_WORK REQUIRED_
What follows is a block of records; restate each one word for word.

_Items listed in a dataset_
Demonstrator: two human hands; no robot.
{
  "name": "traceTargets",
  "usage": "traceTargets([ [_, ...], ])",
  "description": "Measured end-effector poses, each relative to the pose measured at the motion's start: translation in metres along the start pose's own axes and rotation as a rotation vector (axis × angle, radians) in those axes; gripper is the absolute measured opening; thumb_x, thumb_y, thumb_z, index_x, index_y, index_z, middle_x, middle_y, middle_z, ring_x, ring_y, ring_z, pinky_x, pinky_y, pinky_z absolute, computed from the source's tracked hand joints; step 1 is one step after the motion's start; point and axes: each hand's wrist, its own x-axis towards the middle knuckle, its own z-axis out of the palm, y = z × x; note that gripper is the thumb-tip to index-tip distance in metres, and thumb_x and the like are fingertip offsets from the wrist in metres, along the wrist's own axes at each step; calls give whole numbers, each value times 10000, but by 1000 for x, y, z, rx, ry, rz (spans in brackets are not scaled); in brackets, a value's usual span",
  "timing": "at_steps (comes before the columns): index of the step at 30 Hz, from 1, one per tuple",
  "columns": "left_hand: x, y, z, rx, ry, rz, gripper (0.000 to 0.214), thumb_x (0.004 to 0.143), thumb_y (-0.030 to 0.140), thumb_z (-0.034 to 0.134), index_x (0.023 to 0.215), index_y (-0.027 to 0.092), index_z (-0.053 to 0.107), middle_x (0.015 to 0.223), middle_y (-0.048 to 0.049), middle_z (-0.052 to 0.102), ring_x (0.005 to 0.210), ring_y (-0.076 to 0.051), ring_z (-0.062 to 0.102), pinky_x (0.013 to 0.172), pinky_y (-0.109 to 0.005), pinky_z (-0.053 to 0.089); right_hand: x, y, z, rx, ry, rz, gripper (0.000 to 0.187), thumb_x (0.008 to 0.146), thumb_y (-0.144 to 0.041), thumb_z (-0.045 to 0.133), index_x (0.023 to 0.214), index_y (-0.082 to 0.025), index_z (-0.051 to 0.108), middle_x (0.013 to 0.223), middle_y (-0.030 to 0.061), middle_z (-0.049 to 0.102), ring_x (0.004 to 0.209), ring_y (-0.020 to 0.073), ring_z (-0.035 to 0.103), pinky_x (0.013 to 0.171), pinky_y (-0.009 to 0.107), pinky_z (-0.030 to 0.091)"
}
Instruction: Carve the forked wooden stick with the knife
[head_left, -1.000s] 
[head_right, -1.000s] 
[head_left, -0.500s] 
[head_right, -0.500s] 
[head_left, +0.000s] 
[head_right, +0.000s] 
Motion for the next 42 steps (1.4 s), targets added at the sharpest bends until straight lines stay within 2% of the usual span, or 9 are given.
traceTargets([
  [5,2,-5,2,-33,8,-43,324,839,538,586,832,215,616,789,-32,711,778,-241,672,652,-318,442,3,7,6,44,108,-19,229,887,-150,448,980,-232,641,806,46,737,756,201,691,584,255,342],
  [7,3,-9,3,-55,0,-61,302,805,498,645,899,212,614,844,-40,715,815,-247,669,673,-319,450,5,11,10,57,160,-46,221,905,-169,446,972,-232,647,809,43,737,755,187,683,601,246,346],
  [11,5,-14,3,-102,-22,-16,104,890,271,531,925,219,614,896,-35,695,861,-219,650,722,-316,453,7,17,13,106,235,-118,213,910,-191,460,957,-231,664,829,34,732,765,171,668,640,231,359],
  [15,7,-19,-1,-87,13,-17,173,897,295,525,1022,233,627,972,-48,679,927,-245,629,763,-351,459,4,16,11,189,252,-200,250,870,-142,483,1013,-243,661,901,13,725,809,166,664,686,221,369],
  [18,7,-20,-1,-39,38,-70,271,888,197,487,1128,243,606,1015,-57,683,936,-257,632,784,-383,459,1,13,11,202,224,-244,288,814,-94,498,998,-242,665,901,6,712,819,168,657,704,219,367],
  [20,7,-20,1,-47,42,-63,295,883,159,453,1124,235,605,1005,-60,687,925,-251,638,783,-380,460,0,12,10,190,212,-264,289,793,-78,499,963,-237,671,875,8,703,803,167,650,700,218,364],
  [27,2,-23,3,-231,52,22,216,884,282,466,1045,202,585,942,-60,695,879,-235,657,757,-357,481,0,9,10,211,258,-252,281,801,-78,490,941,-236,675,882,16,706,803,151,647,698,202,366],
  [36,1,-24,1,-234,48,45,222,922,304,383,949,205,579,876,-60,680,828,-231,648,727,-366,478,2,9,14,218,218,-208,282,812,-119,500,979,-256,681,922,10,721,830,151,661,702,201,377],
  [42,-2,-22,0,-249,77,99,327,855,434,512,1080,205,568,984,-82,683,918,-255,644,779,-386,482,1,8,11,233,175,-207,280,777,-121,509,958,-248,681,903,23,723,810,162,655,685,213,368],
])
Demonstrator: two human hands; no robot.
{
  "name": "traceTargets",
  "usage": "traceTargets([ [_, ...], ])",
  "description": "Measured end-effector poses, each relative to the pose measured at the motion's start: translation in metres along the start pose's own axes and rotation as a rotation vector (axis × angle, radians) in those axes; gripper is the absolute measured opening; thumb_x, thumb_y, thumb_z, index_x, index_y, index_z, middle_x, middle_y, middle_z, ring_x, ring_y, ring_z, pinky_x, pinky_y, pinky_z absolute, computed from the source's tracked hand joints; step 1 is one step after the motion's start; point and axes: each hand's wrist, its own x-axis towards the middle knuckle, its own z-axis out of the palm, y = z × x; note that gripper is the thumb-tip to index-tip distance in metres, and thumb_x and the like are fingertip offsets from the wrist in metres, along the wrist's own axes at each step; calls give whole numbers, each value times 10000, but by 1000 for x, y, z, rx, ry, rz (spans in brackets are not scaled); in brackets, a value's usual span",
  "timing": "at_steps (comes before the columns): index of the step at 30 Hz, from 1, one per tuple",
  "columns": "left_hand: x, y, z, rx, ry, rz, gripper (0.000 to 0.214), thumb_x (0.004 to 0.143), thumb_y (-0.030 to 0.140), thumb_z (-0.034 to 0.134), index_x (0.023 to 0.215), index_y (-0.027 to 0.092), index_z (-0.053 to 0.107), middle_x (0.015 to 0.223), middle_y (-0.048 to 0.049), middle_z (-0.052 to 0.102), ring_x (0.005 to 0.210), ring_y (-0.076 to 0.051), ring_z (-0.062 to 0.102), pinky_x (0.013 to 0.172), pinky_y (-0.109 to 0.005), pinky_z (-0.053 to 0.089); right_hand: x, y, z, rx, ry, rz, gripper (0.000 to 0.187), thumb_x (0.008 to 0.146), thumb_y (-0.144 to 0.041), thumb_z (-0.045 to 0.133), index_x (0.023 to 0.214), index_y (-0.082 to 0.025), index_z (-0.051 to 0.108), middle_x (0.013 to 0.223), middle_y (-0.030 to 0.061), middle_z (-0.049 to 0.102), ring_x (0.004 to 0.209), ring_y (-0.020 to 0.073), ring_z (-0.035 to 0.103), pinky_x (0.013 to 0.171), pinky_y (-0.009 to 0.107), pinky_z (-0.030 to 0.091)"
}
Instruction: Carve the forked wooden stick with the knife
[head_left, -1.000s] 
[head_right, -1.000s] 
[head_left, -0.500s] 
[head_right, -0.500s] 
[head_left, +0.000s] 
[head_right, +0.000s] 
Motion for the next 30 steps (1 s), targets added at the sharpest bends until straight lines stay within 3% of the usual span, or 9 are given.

_EXERCISE RESPONSE_
Demonstrator: two human hands; no robot.
{
  "name": "traceTargets",
  "usage": "traceTargets([ [_, ...], ])",
  "description": "Measured end-effector poses, each relative to the pose measured at the motion's start: translation in metres along the start pose's own axes and rotation as a rotation vector (axis × angle, radians) in those axes; gripper is the absolute measured opening; thumb_x, thumb_y, thumb_z, index_x, index_y, index_z, middle_x, middle_y, middle_z, ring_x, ring_y, ring_z, pinky_x, pinky_y, pinky_z absolute, computed from the source's tracked hand joints; step 1 is one step after the motion's start; point and axes: each hand's wrist, its own x-axis towards the middle knuckle, its own z-axis out of the palm, y = z × x; note that gripper is the thumb-tip to index-tip distance in metres, and thumb_x and the like are fingertip offsets from the wrist in metres, along the wrist's own axes at each step; calls give whole numbers, each value times 10000, but by 1000 for x, y, z, rx, ry, rz (spans in brackets are not scaled); in brackets, a value's usual span",
  "timing": "at_steps (comes before the columns): index of the step at 30 Hz, from 1, one per tuple",
  "columns": "left_hand: x, y, z, rx, ry, rz, gripper (0.000 to 0.214), thumb_x (0.004 to 0.143), thumb_y (-0.030 to 0.140), thumb_z (-0.034 to 0.134), index_x (0.023 to 0.215), index_y (-0.027 to 0.092), index_z (-0.053 to 0.107), middle_x (0.015 to 0.223), middle_y (-0.048 to 0.049), middle_z (-0.052 to 0.102), ring_x (0.005 to 0.210), ring_y (-0.076 to 0.051), ring_z (-0.062 to 0.102), pinky_x (0.013 to 0.172), pinky_y (-0.109 to 0.005), pinky_z (-0.053 to 0.089); right_hand: x, y, z, rx, ry, rz, gripper (0.000 to 0.187), thumb_x (0.008 to 0.146), thumb_y (-0.144 to 0.041), thumb_z (-0.045 to 0.133), index_x (0.023 to 0.214), index_y (-0.082 to 0.025), index_z (-0.051 to 0.108), middle_x (0.013 to 0.223), middle_y (-0.030 to 0.061), middle_z (-0.049 to 0.102), ring_x (0.004 to 0.209), ring_y (-0.020 to 0.073), ring_z (-0.035 to 0.103), pinky_x (0.013 to 0.171), pinky_y (-0.009 to 0.107), pinky_z (-0.030 to 0.091)"
}
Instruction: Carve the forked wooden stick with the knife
[head_left, -1.000s] 
[head_right, -1.000s] 
[head_left, -0.500s] 
[head_right, -0.500s] 
[head_left, +0.000s] 
[head_right, +0.000s] 
Motion for the next 42 steps (1.4 s), targets added at the sharpest bends until straight lines stay within 2% of the usual span, or 9 are given.
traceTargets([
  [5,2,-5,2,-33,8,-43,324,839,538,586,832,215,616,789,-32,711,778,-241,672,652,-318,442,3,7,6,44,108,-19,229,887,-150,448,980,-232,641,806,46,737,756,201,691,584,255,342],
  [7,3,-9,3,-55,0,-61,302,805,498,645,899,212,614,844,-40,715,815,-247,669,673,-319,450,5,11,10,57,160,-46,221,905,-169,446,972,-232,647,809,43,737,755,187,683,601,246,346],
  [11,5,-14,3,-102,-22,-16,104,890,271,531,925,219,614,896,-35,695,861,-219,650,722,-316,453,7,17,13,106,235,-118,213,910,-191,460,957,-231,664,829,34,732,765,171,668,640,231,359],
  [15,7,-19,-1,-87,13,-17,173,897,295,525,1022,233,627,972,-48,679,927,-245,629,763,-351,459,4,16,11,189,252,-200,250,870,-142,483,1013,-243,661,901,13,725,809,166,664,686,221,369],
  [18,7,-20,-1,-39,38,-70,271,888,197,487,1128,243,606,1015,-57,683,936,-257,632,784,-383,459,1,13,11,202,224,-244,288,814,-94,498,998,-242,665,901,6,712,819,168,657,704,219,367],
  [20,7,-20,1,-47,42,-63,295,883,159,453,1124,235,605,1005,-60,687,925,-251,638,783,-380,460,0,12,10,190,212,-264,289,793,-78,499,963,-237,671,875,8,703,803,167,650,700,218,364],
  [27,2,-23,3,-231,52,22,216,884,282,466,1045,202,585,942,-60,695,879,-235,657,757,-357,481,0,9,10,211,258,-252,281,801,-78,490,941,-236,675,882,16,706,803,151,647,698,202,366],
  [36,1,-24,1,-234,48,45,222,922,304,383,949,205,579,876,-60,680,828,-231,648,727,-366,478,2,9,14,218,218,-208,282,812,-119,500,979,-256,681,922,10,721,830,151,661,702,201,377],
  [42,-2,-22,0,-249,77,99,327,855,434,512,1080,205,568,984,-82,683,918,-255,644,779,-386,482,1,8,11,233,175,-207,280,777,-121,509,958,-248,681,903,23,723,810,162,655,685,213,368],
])
Demonstrator: two human hands; no robot.
{
  "name": "traceTargets",
  "usage": "traceTargets([ [_, ...], ])",
  "description": "Measured end-effector poses, each relative to the pose measured at the motion's start: translation in metres along the start pose's own axes and rotation as a rotation vector (axis × angle, radians) in those axes; gripper is the absolute measured opening; thumb_x, thumb_y, thumb_z, index_x, index_y, index_z, middle_x, middle_y, middle_z, ring_x, ring_y, ring_z, pinky_x, pinky_y, pinky_z absolute, computed from the source's tracked hand joints; step 1 is one step after the motion's start; point and axes: each hand's wrist, its own x-axis towards the middle knuckle, its own z-axis out of the palm, y = z × x; note that gripper is the thumb-tip to index-tip distance in metres, and thumb_x and the like are fingertip offsets from the wrist in metres, along the wrist's own axes at each step; calls give whole numbers, each value times 10000, but by 1000 for x, y, z, rx, ry, rz (spans in brackets are not scaled); in brackets, a value's usual span",
  "timing": "at_steps (comes before the columns): index of the step at 30 Hz, from 1, one per tuple",
  "columns": "left_hand: x, y, z, rx, ry, rz, gripper (0.000 to 0.214), thumb_x (0.004 to 0.143), thumb_y (-0.030 to 0.140), thumb_z (-0.034 to 0.134), index_x (0.023 to 0.215), index_y (-0.027 to 0.092), index_z (-0.053 to 0.107), middle_x (0.015 to 0.223), middle_y (-0.048 to 0.049), middle_z (-0.052 to 0.102), ring_x (0.005 to 0.210), ring_y (-0.076 to 0.051), ring_z (-0.062 to 0.102), pinky_x (0.013 to 0.172), pinky_y (-0.109 to 0.005), pinky_z (-0.053 to 0.089); right_hand: x, y, z, rx, ry, rz, gripper (0.000 to 0.187), thumb_x (0.008 to 0.146), thumb_y (-0.144 to 0.041), thumb_z (-0.045 to 0.133), index_x (0.023 to 0.214), index_y (-0.082 to 0.025), index_z (-0.051 to 0.108), middle_x (0.013 to 0.223), middle_y (-0.030 to 0.061), middle_z (-0.049 to 0.102), ring_x (0.004 to 0.209), ring_y (-0.020 to 0.073), ring_z (-0.035 to 0.103), pinky_x (0.013 to 0.171), pinky_y (-0.009 to 0.107), pinky_z (-0.030 to 0.091)"
}
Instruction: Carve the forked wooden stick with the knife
[head_left, -1.000s] 
[head_right, -1.000s] 
[head_left, -0.500s] 
[head_right, -0.500s] 
[head_left, +0.000s] 
[head_right, +0.000s] 
Motion for the next 30 steps (1 s), targets added at the sharpest bends until straight lines stay within 3% of the usual span, or 9 are given.

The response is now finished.